ACLU Sues Over Eavesdropping Law
CHICAGO - Responding to a series of incidents in which individuals in four counties in Illinois have been charged with violating Illinois' eavesdropping law for making audio recordings of public conversations with police, the American Civil Liberties Union of Illinois has asked a federal court to rule that the First Amendment bans such prosecutions. The ACLU lawsuit, filed in federal district court in Chicago, argues that individuals (and organizations such as the ACLU) may make audio (and video) recordings of police who are performing their public duties in a public place and speaking in a voice loud enough to be heard by the unassisted human ear.
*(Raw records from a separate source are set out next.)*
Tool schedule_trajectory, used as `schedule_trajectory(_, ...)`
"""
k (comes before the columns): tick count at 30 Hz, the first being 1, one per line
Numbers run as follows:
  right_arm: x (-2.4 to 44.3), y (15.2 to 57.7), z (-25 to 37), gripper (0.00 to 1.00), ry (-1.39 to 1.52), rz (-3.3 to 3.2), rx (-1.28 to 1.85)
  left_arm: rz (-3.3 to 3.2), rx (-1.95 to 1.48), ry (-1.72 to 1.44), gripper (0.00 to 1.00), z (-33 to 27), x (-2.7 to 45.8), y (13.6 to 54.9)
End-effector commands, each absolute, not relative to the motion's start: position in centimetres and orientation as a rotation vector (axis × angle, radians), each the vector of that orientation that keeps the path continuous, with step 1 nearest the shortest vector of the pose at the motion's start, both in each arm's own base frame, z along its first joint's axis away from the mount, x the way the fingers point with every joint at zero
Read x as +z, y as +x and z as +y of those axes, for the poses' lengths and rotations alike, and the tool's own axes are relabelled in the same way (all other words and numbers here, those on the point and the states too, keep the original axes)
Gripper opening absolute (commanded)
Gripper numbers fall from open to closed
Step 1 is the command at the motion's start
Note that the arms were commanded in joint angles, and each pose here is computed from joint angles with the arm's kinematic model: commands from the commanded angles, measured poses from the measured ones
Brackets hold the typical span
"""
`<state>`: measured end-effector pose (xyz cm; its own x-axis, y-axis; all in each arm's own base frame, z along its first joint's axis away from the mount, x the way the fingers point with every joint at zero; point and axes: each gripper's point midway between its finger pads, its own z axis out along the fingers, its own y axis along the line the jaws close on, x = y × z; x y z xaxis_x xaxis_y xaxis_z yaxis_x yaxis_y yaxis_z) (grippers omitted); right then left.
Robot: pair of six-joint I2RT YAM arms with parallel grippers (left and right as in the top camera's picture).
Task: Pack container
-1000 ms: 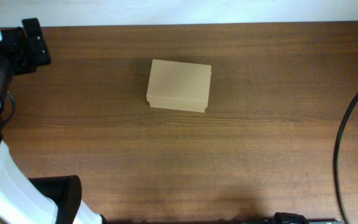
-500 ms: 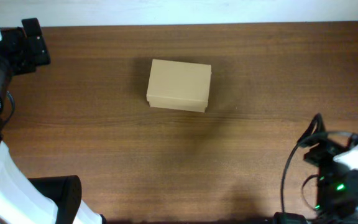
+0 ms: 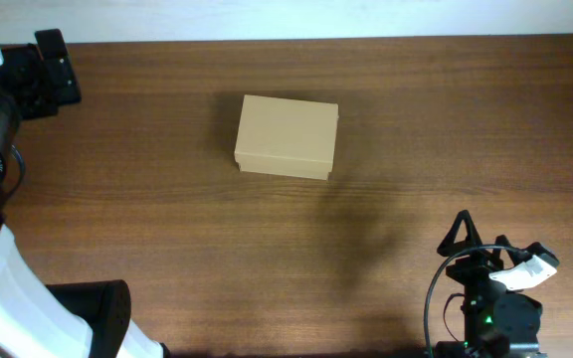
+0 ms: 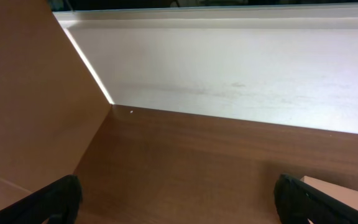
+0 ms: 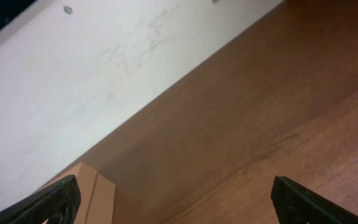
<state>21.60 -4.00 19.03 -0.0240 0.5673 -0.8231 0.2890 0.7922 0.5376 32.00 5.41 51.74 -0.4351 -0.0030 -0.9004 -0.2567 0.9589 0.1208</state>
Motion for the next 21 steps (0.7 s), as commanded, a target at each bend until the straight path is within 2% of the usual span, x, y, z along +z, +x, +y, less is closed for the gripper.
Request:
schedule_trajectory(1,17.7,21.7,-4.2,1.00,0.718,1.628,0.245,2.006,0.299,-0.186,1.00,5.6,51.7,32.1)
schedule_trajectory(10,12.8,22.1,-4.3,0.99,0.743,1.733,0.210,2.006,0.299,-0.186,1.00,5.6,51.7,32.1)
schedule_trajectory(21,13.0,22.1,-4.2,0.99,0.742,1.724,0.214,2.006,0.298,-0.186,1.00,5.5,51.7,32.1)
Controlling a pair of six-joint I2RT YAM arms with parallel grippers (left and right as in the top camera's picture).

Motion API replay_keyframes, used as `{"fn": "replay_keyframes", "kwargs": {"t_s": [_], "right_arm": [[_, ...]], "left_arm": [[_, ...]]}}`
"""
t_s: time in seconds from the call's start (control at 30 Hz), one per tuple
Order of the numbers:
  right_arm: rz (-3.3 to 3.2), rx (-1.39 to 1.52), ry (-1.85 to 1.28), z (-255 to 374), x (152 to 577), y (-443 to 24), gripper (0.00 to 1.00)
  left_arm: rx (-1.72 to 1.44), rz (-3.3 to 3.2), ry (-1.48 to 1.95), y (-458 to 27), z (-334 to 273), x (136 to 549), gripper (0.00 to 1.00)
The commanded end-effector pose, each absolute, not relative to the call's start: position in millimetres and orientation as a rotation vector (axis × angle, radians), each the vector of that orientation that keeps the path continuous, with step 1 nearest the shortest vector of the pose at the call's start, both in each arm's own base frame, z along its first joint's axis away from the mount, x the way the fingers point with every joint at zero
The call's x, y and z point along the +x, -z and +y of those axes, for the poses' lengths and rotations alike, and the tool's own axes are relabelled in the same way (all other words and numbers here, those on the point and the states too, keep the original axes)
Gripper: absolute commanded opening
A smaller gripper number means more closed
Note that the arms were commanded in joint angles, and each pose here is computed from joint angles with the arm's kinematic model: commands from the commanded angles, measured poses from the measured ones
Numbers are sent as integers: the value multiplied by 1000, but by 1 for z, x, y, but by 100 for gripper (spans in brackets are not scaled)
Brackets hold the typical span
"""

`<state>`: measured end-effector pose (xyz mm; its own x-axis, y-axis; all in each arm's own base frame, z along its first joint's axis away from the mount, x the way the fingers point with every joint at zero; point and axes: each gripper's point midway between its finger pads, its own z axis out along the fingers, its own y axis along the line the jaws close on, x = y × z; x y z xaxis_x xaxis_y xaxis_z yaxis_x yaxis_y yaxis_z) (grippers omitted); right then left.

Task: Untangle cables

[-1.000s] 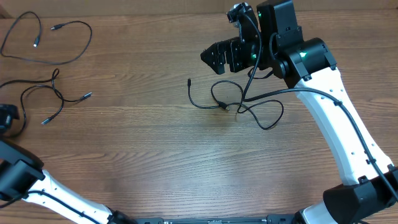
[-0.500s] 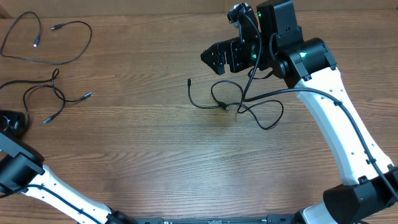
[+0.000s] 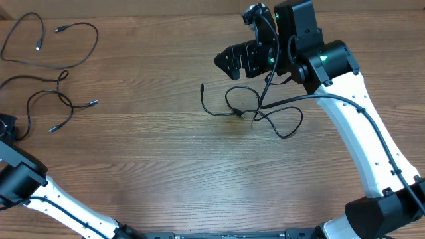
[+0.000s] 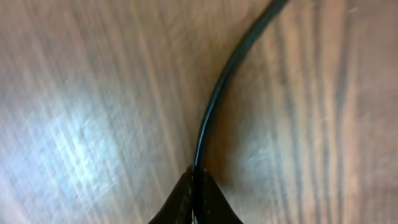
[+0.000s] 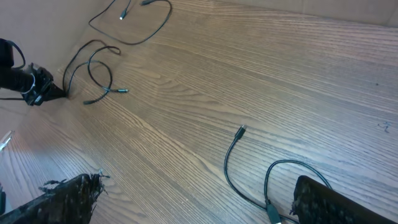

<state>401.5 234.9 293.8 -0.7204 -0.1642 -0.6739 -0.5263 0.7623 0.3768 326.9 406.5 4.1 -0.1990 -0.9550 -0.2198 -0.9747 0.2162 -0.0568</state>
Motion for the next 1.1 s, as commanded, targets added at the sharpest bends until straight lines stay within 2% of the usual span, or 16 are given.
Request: {"fn": "replay_keyframes", "kwargs": {"t_s": [0.0, 0.23, 0.3, 0.43, 0.53, 0.83, 1.07], "right_arm": [[2321, -506, -743, 234, 402, -296, 100], [2342, -505, -742, 233, 399, -293, 100], [2341, -505, -742, 233, 399, -293, 100], [2341, -505, -742, 233, 399, -293, 100], [2341, -505, -741, 233, 399, -293, 100], [2420, -200, -622, 194, 419, -284, 100], [2524, 171, -482, 113, 428, -264, 100]], "left_arm": [[-1676, 2385, 0, 17, 393, 349, 4], [-1618, 2354, 4, 13, 396, 366, 8], [-1610, 2349, 1, 12, 397, 368, 13], [-1606, 2345, -3, 6, 399, 369, 45], [-1609, 2335, -11, -6, 401, 367, 58], [-1572, 2274, -14, -87, 395, 360, 73], [-1360, 2119, 112, -202, 367, 378, 74]]}}
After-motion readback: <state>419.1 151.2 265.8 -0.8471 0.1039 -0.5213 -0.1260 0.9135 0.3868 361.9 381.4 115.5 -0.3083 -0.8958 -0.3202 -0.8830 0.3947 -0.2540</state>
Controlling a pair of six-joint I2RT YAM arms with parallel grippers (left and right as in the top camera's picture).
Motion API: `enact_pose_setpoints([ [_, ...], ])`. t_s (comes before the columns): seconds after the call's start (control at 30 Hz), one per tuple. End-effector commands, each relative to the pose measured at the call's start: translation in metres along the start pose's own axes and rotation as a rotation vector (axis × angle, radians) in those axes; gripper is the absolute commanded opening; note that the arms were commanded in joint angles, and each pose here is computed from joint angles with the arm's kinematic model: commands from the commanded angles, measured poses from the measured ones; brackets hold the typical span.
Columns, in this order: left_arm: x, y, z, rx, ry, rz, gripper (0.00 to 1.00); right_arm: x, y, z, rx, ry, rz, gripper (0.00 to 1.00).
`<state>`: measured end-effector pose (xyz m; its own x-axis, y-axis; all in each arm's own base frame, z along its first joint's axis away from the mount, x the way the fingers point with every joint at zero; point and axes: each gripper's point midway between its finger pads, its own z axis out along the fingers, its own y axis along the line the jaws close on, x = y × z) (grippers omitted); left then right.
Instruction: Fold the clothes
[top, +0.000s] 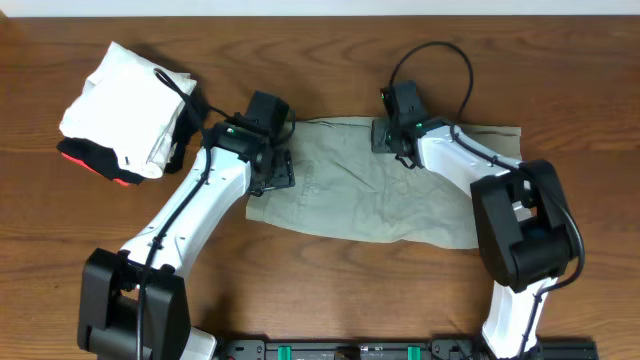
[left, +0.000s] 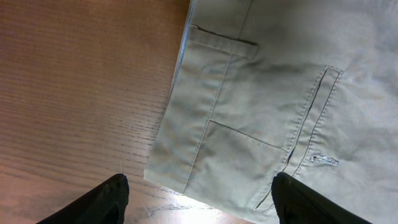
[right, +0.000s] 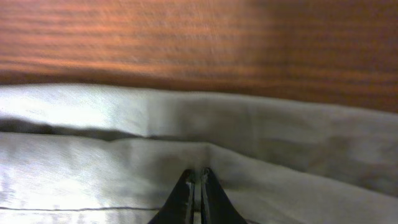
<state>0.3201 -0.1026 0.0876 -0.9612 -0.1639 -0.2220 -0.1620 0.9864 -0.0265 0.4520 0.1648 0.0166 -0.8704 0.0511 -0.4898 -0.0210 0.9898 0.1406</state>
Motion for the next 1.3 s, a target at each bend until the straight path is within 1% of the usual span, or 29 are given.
enact_pose_setpoints([
  [0.0,0.002,0.004,0.004,-0.015,0.013,0.003,0.76,-0.064,0.015,-0.066,-0.051,-0.188,-0.036,0.11],
  [0.07,0.003,0.004,0.004,-0.016,0.015,0.003,0.76,-0.074,0.017,-0.096,-0.064,-0.224,-0.037,0.12],
  [0.17,0.004,0.005,0.004,-0.017,0.018,0.003,0.77,-0.067,0.013,-0.130,-0.058,-0.206,-0.037,0.12],
  [0.2,0.004,0.004,0.004,-0.017,0.018,0.004,0.81,-0.060,0.010,-0.138,-0.051,-0.181,-0.039,0.12],
  [0.23,0.004,0.004,0.004,-0.016,0.019,0.011,0.83,-0.050,0.007,-0.146,-0.049,-0.146,-0.041,0.12],
  [0.4,0.007,-0.002,0.004,0.021,0.038,0.090,0.87,0.007,-0.001,-0.157,-0.047,0.085,-0.039,0.10],
  [0.53,0.010,-0.008,0.004,0.062,0.053,0.141,0.92,0.045,-0.009,-0.147,-0.026,0.217,-0.042,0.09],
  [0.57,0.011,-0.012,0.003,0.087,0.059,0.159,0.94,0.053,-0.010,-0.144,-0.025,0.235,-0.044,0.09],
  [0.63,0.014,-0.022,0.002,0.149,0.075,0.195,0.95,0.066,-0.011,-0.135,-0.032,0.259,-0.044,0.09],
  [0.7,0.015,-0.027,0.001,0.186,0.083,0.198,0.95,0.077,-0.010,-0.125,-0.048,0.269,-0.042,0.09],
  [0.87,0.008,-0.019,0.002,0.183,0.073,0.168,0.97,0.099,0.006,-0.101,-0.188,0.260,-0.032,0.08],
  [0.93,0.004,-0.013,0.003,0.179,0.071,0.148,0.97,0.106,0.007,-0.093,-0.214,0.246,-0.028,0.07],
  [1.03,0.001,-0.006,0.003,0.191,0.074,0.128,0.97,0.119,-0.003,-0.080,-0.182,0.231,0.017,0.06],
  [1.17,0.001,-0.016,0.006,0.305,0.105,0.161,0.97,0.130,-0.013,-0.069,-0.152,0.206,0.038,0.04],
  [1.27,0.001,-0.014,0.019,0.308,0.134,0.149,0.97,0.132,-0.013,-0.065,-0.159,0.192,0.048,0.03],
])
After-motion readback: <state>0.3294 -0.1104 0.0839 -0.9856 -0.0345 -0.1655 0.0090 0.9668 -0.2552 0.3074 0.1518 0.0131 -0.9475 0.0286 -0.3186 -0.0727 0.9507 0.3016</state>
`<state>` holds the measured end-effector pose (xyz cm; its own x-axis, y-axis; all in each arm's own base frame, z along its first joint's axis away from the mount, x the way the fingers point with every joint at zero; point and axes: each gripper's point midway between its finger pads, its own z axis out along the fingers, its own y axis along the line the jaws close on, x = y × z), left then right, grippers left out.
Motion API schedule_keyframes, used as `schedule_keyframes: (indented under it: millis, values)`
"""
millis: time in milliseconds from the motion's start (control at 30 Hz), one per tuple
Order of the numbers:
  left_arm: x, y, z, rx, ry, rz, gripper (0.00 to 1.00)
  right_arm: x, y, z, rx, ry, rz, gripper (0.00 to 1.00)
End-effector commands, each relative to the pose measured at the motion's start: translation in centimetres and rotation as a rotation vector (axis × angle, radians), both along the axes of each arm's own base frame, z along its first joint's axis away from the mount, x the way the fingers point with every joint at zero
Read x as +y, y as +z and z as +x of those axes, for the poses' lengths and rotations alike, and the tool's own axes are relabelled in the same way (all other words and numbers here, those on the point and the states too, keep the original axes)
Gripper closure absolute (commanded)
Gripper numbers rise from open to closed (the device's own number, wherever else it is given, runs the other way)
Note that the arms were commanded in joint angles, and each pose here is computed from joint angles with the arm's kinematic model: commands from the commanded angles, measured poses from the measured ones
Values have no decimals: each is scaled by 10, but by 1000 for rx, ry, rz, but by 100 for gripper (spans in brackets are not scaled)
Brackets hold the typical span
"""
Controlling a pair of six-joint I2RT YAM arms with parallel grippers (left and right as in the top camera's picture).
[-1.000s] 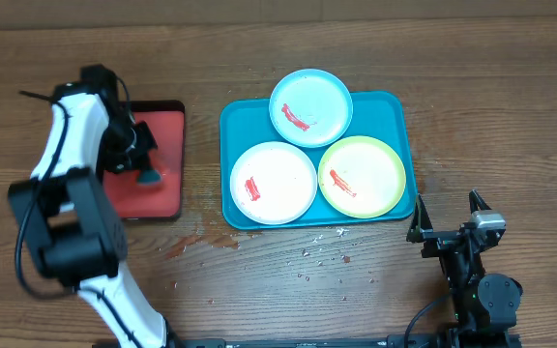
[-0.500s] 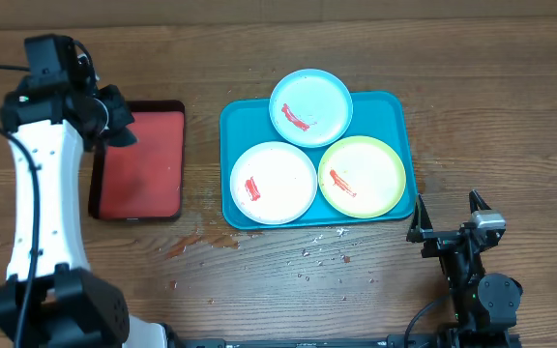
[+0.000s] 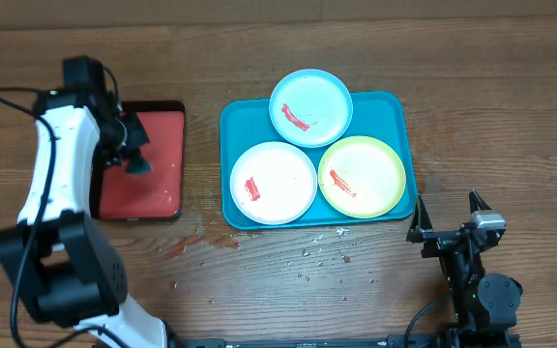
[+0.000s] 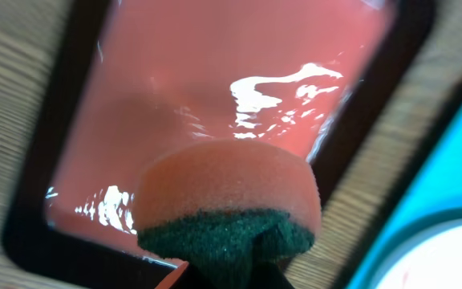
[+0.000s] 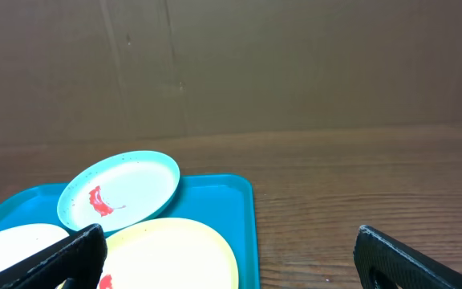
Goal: Clean dirty plates on tray and stack at the side
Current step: 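Lift the sponge with the left gripper and carry it to the white plate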
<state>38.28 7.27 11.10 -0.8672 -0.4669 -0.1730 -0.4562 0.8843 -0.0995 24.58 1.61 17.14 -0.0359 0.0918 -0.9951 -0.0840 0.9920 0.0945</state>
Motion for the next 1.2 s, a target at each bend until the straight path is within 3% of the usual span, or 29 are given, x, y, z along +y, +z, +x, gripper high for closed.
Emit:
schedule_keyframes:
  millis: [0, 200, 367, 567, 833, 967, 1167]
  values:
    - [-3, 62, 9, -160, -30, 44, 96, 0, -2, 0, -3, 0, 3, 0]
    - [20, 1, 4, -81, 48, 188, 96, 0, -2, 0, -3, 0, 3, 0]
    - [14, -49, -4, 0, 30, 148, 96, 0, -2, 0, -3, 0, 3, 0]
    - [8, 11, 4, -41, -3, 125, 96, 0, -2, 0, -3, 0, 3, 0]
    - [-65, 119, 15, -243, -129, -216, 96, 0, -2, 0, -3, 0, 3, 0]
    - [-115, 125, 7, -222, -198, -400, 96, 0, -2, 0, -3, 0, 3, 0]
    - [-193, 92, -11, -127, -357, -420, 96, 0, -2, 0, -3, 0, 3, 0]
The case is of particular import because the law is being used to arrest and prosecute those who want to monitor police activity in order to deter or detect any police misconduct. In Champaign a few years ago, for example, a group of community activists attempting to document police practices in predominantly African American neighborhoods were charged with violating the Illinois eavesdropping law when they filmed and recorded police interactions with citizens in the public way. (The charges were dropped only after the installation of a new states attorney.) In Chicago, State's Attorney Anita Alvarez currently is prosecuting an individual for violating the eavesdropping statute by recording police officers.
Illinois' eavesdropping law criminalizes the recording of certain non-private conversations, one of a small handful of states that does so. Similar prosecutions have occurred in other states, including Massachusetts and Maryland. Yet even as the Illinois law criminalizes civilians who audio record police, the law allows police to audio record civilians during traffic stops and in other situations.
The ACLU recently felt the limitation of this law. The media reported that Chicago police were conducting random searches of bags and backpacks of individuals who were passing by Chicago beaches on the pathway that runs adjacent to the beach and Lake Shore Drive. When the ACLU investigated, it could not use widely available audio/video recording devices - like the smart phones carried by millions of Americans - to document police activity and conversations, because doing so would risk arrest or prosecution.
"There is a lot of talk about the need for more transparency in government - we should demand that transparency from the police," said Harvey Grossman, Legal Director for the ACLU of Illinois. "Organizations and individuals should not be threatened with prosecution and jail time simply for monitoring the activities of police in public, having conversations in a public place at normal volume of conversation."